4) Fertilizer: Up until now, I've done nothing to fertilize the tank since the laterite should be supplying iron, and the fish was supplying N/P. But now that I won't have a fish, I presume a fertilizer would be a good idea. I'd like to use a liquid fertilizer if possible to make dosing easier. (Hard to break a tab rated for 10 gals small enough). Any suggestions here? Are any of these good choices: API Leaf Zone Aquarium Fertilizer, Kent Pro Plant, or Red Sea - Flora Gro+ ?

Recent pic, you can see all the nasty hair algae:









Thanks for the help!


----------



## ddavila06 (Jan 31, 2009)

a long time ago, about two years i ordered from AZ gardens and half of my stuff did not come in...i never touched base with them again. as for the plants, you might want to go with something slower growing so you don't have to be trimming out very often, someone else will have to pitch in because i don't have hardly any stems... sorry about the betta


----------



## ecotanker (Jun 12, 2009)

I would nor order from AZ gardens. I ordered from them once and they seems to charge me excessively for shipping. Google them and see what others comments people have to say. I think it is better to buy
from hobbyist on the board or from aquabid.com.


----------



## thrillreefer (Dec 16, 2008)

Yeah so it looks like they get horrible reviews based on a google search. Does anyone know a good site to use to order cherry shrimp? I want to order 4-5, some sites I've looked at have minimums. For plants I may try aquabid...


----------



## ddavila06 (Jan 31, 2009)

thrillreefer said:


> Yeah so it looks like they get horrible reviews based on a google search. Does anyone know a good site to use to order cherry shrimp? I want to order 4-5, some sites I've looked at have minimums. For plants I may try aquabid...


place a BTW thread here, you might get lucky and find a seller...im lucky enough to have a few local guys i met through the site and local club. take care!


----------



## thrillreefer (Dec 16, 2008)

So I gave up on mail order sites, the prices/selection were a bit better, but paying that much shipping on such a small order will never pay. So I headed over to my LFS with the goal of buying 4-5 cherry shrimp, wife in tow. When we saw the tiny cherries, she said "Meh" and instantly noticed the african dwarf frogs. The LFS lady said the frog might eat tiny cherries, so we settled on one frog and 3 amano shrimp. Also picked up a bit of Rotala indica and some broad leaf Ludwigia. Got everyone home and while acclimating the inverts I remodeled the plants a bit. Got the shrimp in fine and then went to add the frog. She got to the opening of the bag and then made a little hop, just barely clearing the edge of the tank, landed on the cabinet and promptly hopped behind it into the abyss. So I flipped out and pulled the cabinet and armchair away from the wall, while the wife chased the frog down and plopped it into the tank, covered in dust....

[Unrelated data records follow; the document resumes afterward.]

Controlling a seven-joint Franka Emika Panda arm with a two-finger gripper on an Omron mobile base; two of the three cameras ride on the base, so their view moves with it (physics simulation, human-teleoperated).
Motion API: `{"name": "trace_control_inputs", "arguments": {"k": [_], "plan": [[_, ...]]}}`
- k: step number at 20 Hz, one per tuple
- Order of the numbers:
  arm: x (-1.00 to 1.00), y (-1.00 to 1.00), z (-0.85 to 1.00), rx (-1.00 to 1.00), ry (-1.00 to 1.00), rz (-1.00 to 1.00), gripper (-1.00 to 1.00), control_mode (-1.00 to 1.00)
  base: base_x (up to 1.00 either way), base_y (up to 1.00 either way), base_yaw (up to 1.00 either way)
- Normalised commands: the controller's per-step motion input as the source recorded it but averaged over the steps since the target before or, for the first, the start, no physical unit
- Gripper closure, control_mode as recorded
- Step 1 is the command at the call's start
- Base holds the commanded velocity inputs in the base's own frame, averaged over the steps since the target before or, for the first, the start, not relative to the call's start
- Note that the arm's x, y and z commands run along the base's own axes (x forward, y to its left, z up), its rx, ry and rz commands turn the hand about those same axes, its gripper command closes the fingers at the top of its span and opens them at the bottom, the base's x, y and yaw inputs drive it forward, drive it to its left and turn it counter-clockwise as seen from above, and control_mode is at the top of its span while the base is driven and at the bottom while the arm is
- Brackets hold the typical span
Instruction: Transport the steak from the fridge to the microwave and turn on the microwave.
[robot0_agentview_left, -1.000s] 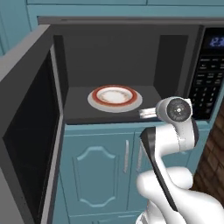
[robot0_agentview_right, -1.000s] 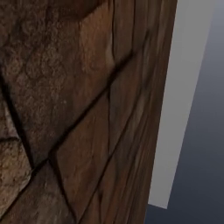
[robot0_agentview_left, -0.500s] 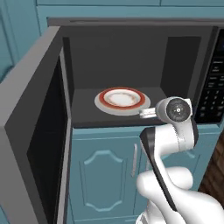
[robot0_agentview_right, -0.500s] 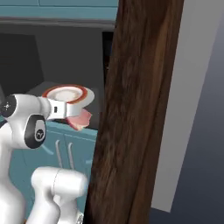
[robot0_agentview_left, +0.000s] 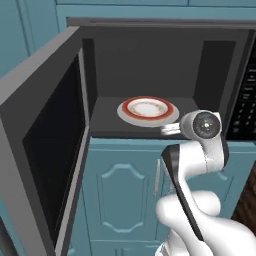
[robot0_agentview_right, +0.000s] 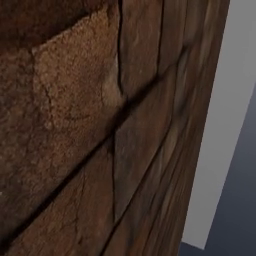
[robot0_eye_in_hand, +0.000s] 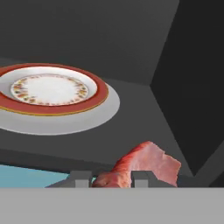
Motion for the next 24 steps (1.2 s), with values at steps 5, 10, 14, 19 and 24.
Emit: {"name": "trace_control_inputs", "arguments": {"k": [5,10,14,19,24], "plan": [[0.0,0.0,0.0,0.0,0.0,0.0,1.0,1.0,0.0,0.0,0.41],[0.0,0.0,0.0,0.0,0.0,0.0,1.0,1.0,0.0,-0.03,0.46],[0.0,-0.04,0.0,0.0,-0.01,0.11,1.0,-1.0,0.0,-0.1,0.34],[-0.01,-0.32,0.0,0.0,-0.11,0.29,1.0,-1.0,0.0,0.0,0.0],[0.0,-0.44,0.0,0.0,-0.13,0.08,1.0,-1.0,0.0,0.0,0.0]]}}
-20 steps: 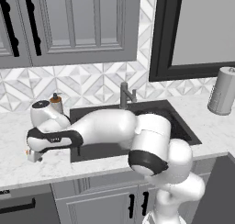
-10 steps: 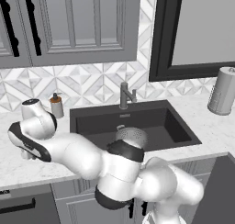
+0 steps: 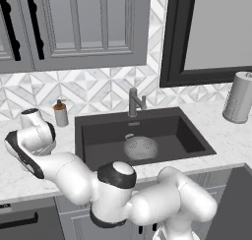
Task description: Put the colander in the sink, put the tangerine in the colander, and turn on the sink faucet and pour water over the colander.
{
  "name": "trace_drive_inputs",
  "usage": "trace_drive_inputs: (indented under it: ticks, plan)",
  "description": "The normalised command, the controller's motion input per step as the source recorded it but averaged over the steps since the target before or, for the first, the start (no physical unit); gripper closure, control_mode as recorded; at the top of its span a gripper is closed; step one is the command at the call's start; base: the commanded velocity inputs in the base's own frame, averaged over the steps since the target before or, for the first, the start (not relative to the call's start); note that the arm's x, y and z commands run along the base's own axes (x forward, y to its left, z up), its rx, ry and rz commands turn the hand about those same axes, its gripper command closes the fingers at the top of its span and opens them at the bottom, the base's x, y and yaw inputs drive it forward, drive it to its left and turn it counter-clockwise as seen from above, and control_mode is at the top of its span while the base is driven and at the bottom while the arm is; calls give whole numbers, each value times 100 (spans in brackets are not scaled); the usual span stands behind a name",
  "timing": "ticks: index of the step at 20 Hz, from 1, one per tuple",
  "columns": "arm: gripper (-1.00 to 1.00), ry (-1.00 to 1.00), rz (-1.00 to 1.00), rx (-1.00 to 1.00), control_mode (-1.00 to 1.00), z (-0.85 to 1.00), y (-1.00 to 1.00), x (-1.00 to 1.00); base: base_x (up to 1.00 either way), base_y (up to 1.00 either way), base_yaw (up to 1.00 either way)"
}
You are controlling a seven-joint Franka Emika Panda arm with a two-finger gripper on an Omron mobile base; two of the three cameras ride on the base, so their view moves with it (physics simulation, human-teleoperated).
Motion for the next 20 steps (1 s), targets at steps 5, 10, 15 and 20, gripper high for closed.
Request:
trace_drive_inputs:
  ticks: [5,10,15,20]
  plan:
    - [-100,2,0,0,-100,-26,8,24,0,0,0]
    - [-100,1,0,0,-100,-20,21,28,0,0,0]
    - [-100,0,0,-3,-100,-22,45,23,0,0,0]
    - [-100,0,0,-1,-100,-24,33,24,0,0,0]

But now 2 hours later, the frog looks visibly fine and is active, taking air every 5 mins or so and exploring. Probably going to be fine. I'll have to post some pictures when the water clears a bit from the sediment I kicked up.


----------



## thrillreefer (Dec 16, 2008)

OK I'm impatient:
FTS








Dwarf frog among the Vals









Might be a bit overfull, but we'll see how the Ludwigia grows before thinning too much. There's actually a decent amount of free space that gets lost due to the curvature of the glass in the image, but we'll see how it goes. Also going to remove the trapdoor snail and exchange for a freshwater nerite snail. Possibly will just remove the snails, the 3 amanos seems to be eating algae nonstop already.


----------



## thrillreefer (Dec 16, 2008)

I was a bit worried about making sure the ADF was eating, since I read that they are timid feeders with poor eyesight and smell...

Incorrect. I was feeding some Selcon-infused frozen mysis to my reef, and I decided to drop a small amount into my lamp. The amanos clearly have no reservations about cannibalism, and they started to enjoy the shrimps that drifted down first. With them occupied, a couple mysis made their way down to where the frog was resting. She immediately got interested. I'm not sure if it's mysis or Selcon, but within a minute or two, she started to go berserk, chasing the amanos around the tank and even snapping at their bellies where they were clutching the mysis. She is clearly aggressive enough to startle the amanos into dropping some of their catch, and these were all greedily gobbled up. I thought she might damage some of their legs or other creepy parts, but they seem unharmed. Wish my camera wasn't on the fritz, I'll have to make a video next time there is a feast. 

But now I know what to feed the frog. I'm actually curious to know if its the mysis or the Selcon that are so delicious, I'll try flake/pellets soaked in Selcon and mysis alone over the next few feedings...


----------